Task to complete
Retype, word for word, each line between the lines holding "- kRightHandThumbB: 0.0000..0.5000" and "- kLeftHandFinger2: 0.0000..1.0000", inclusive, and leave the rest of the data alone.

══ Dataset excerpt ══

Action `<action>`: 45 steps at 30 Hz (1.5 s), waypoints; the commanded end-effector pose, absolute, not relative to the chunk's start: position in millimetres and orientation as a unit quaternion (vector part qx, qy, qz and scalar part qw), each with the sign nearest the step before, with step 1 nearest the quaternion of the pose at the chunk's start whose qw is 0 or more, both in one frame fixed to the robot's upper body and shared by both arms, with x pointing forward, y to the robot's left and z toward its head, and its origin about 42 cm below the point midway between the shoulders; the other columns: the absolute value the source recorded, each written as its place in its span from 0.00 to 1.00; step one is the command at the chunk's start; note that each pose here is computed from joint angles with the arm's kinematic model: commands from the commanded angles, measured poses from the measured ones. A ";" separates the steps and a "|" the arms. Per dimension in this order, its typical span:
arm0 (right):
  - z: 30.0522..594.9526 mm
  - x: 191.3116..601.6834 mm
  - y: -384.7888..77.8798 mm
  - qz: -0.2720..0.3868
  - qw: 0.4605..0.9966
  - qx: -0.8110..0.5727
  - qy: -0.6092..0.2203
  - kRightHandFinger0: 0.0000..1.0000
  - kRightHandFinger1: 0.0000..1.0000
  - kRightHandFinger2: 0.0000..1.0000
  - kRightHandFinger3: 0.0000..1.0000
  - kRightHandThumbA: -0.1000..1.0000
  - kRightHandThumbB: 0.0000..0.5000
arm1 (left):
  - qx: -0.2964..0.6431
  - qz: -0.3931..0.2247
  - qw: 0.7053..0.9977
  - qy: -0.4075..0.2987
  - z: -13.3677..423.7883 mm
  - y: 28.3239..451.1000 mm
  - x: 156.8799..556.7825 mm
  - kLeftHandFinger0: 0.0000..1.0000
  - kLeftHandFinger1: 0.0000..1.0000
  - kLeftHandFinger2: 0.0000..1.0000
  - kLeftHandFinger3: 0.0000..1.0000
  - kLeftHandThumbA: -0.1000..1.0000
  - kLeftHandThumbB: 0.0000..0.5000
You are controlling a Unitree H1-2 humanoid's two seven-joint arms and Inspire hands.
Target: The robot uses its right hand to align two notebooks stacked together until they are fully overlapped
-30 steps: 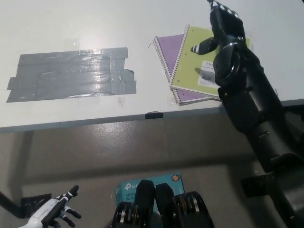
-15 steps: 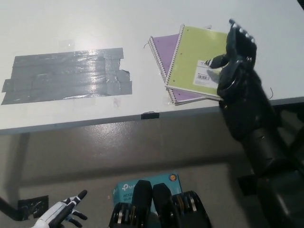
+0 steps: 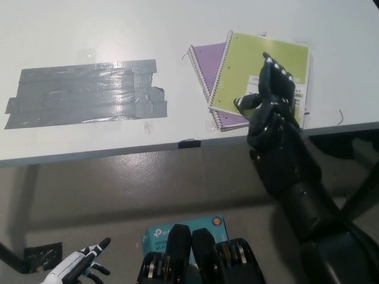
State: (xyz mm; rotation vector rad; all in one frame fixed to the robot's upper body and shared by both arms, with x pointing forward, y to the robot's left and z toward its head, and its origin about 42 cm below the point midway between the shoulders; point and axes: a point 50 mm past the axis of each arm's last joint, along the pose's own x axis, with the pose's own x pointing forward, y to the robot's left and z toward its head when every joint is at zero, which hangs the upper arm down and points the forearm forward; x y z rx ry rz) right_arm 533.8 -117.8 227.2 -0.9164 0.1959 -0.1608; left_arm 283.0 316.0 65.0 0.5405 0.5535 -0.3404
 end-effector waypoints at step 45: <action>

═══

Solution
  - kRightHandThumbB: 0.0000..0.5000
arm1 (left):
  - qx: -0.2964..0.6431
  - qz: -0.3931..0.2247
  - qw: 0.7053..0.9977
  - qy: -0.4075..0.2987
  - z: -13.3677..423.7883 mm
  - y: 28.3239..451.1000 mm
  - x: 156.8799..556.7825 mm
  - kLeftHandFinger0: 0.0000..1.0000
  - kLeftHandFinger1: 0.0000..1.0000
  - kLeftHandFinger2: 0.0000..1.0000

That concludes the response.